Personal information
- Full name: Adrián Rueda Colunga
- Date of birth: 12 August 2004 (age 21)
- Place of birth: Gijón, Spain
- Position: Winger

Team information
- Current team: Ceuta B
- Number: 20

Youth career
- Sporting Gijón
- 2022–2023: Gijón Industrial

Senior career*
- Years: Team / Apps / (Gls)
- 2022–2024: Gijón Industrial / 31 / (3)
- 2024–2025: Lealtad / 7 / (0)
- 2025: → Langreo (loan) / 12 / (3)
- 2025–: Ceuta B / 26 / (1)
- 2026–: Ceuta / 1 / (0)

= Adri Rueda =

Spanish footballer

Adrián "Adri" Rueda Colunga (born 12 August 2004) is a Spanish footballer who plays as a winger for AD Ceuta FC B.

==Career==
Born in Gijón, Asturias, Rueda played for Sporting de Gijón as a youth before moving to UD Gijón Industrial in 2022. Initially a member of the Juvenil squad, he subsequently made his first team debut in Primera RFFPA, before being definitely promoted to the main squad in June 2023.

On 20 July 2024, Rueda signed a two-year deal with Segunda Federación side UP Langreo.
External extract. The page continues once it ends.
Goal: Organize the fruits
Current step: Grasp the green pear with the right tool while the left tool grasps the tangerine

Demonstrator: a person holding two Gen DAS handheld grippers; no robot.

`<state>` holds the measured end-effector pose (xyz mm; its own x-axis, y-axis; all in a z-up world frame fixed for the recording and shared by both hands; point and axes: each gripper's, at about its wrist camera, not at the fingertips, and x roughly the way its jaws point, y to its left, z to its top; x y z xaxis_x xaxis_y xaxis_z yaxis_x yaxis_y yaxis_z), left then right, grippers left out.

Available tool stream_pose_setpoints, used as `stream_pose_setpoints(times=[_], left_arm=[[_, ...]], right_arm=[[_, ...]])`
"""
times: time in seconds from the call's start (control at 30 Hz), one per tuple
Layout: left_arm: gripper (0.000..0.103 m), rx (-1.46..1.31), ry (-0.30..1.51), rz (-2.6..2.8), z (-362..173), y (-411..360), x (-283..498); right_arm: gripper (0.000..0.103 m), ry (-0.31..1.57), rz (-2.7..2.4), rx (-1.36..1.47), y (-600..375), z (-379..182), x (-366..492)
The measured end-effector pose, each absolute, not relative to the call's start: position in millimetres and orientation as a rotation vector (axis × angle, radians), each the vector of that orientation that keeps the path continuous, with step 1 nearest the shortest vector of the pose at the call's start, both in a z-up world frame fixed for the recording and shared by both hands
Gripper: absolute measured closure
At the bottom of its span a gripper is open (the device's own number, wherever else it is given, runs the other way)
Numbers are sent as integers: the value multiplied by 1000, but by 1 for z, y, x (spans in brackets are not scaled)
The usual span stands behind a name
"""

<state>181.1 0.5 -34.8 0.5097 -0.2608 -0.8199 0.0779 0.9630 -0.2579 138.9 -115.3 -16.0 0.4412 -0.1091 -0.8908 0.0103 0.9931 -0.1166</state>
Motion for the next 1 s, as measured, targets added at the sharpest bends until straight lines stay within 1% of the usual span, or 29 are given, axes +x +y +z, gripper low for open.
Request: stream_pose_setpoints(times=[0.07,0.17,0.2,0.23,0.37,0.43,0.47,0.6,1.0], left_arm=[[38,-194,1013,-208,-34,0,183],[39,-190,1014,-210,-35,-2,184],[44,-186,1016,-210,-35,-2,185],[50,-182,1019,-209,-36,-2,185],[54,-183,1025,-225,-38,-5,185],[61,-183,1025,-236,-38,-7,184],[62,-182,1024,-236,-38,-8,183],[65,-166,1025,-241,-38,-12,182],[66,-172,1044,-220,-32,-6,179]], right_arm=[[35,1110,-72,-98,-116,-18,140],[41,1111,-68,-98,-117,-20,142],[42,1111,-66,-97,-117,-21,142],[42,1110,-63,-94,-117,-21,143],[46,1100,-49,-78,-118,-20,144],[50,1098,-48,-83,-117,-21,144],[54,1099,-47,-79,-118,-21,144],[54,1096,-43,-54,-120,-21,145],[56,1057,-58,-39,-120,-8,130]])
Rarely used, he was loaned to CD Lealtad in Tercera Federación on 23 January 2025.

On 28 July 2025, Rueda joined AD Ceuta FC and was initially assigned to the reserves also in the fifth division. He made his first team debut the following 24 May, coming on as a late substitute for Aisar Ahmed in a 2–0 Segunda División away win over FC Andorra.